Alla Pontificia Università Cattolica, dove – tra gli altri – ha compiuto i suoi studi San Alberto Hurtado, il Pontefice esprime nuovamente preoccupazione per la cosiddetta “società liquida”, come definita dal sociologo Zygmunt Bauman, dove “vanno scomparendo i punti di riferimento”. Oggi sembra che la “nuvola” sia “il nuovo punto di incontro”, rimarca, caratterizzato purtroppo dalla volatilità e dalla poca consistenza.
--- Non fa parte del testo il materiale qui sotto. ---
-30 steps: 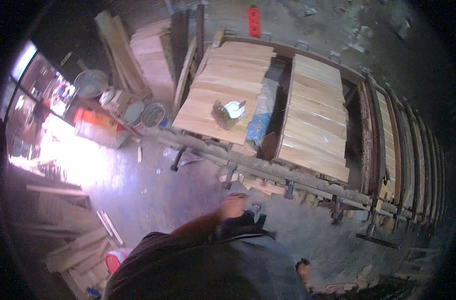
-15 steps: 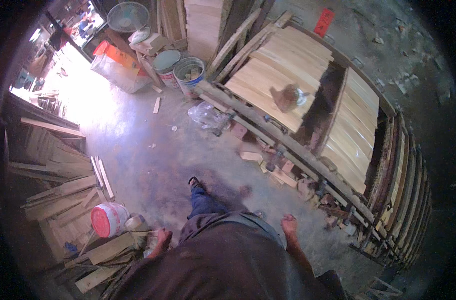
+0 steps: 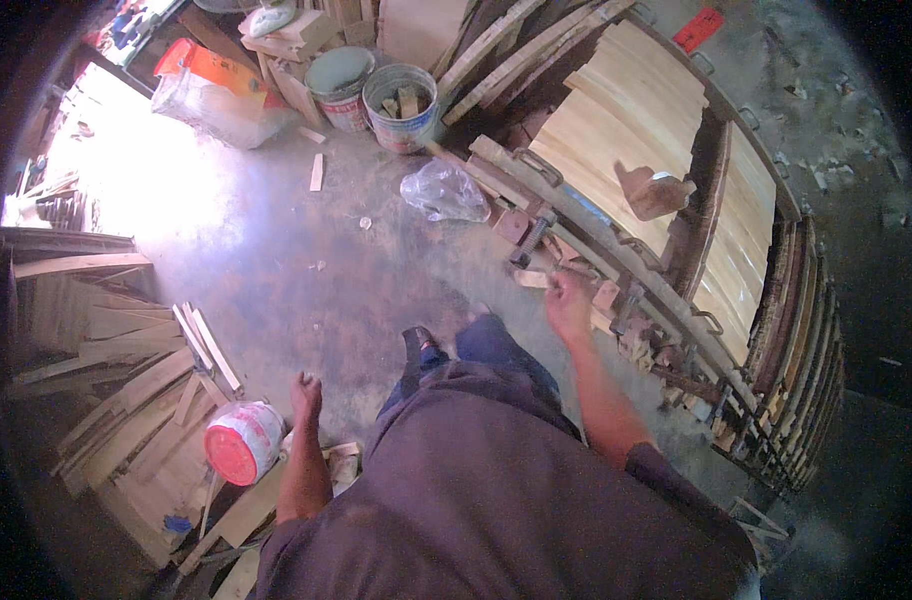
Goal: The person assembles a wooden frame by placing planks into a metal jig, securing them with clamps, and inserting smaller wooden blocks to maintain spacing. The person repeatedly adjusts the clamps and positions the wood pieces to form a stable structure.
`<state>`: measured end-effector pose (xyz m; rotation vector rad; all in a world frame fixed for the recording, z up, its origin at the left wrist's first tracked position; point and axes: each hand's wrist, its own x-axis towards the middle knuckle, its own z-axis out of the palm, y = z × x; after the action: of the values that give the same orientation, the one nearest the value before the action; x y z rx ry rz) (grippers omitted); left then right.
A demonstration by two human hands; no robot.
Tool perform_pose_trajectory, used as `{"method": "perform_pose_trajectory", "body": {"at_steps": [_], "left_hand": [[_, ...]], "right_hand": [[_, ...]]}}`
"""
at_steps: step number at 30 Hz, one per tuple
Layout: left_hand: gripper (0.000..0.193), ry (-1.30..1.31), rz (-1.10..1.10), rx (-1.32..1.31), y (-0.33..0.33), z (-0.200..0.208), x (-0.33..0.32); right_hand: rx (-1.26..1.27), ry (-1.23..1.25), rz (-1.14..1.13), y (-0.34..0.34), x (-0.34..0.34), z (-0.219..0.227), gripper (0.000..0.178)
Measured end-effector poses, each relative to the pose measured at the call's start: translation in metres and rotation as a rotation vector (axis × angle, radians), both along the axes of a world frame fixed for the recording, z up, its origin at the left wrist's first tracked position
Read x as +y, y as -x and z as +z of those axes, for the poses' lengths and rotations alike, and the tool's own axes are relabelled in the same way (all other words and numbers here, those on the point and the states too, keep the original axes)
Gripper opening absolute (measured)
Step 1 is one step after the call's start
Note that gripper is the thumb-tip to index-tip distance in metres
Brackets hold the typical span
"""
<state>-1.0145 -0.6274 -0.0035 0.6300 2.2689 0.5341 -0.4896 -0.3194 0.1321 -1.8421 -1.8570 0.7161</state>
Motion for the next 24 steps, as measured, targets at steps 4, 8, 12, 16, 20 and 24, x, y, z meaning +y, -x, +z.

Invece, bisognerebbe riscoprire il senso profondo del “noi”, della comunità, superando gli “interessi individuali” che generano conflitti e violenza.

Rigore scientifico e intuizione popolare

Tra centinaia di studenti ed esponenti del mondo accademico, che a più riprese interrompono il discorso con gli applausi, Papa Bergoglio ricorda, infine, la missione delle università, chiamate ad essere al “servizio della convivenza nazionale”, “laboratori” per il futuro di un Paese, “superando ogni logica antagonistica ed elitaria del sapere”. L’invito è quello di “cercare spazi sempre nuovi di dialogo più che di scontro; spazi di incontro più che di divisione; strade di amichevole discrepanza”. E in questo processo dinamico e virtuoso, “l’intuizione popolare” non dovrebbe essere silenziata, soprattutto pensando alla ricchezza culturale delle comunità aborigene. “La conoscenza – conclude il Pontefice – deve sempre sentirsi al servizio della vita e confrontarsi con essa per poter continuare a progredire”.

Il dono alla Pontificia Università Cattolica

Papa Francesco, dopo aver espresso soddisfazione per lo “sforzo evangelizzatore” e la “gioiosa vitalità” della pastorale universitaria dell’ateneo, “segno di una Chiesa giovane, viva e ‘in uscita’”, dona alla Pontificia Università Cattolica un atlante nautico attribuito a Bartolomé Oliva. Il facsimile, prodotto in soli 50 esemplari, riproduce fedelmente l’atlante nautico Urbinate latino 283 della Biblioteca Apostolica Vaticana. Il manoscritto è composto da 14 carte nautiche a colori su pergamena.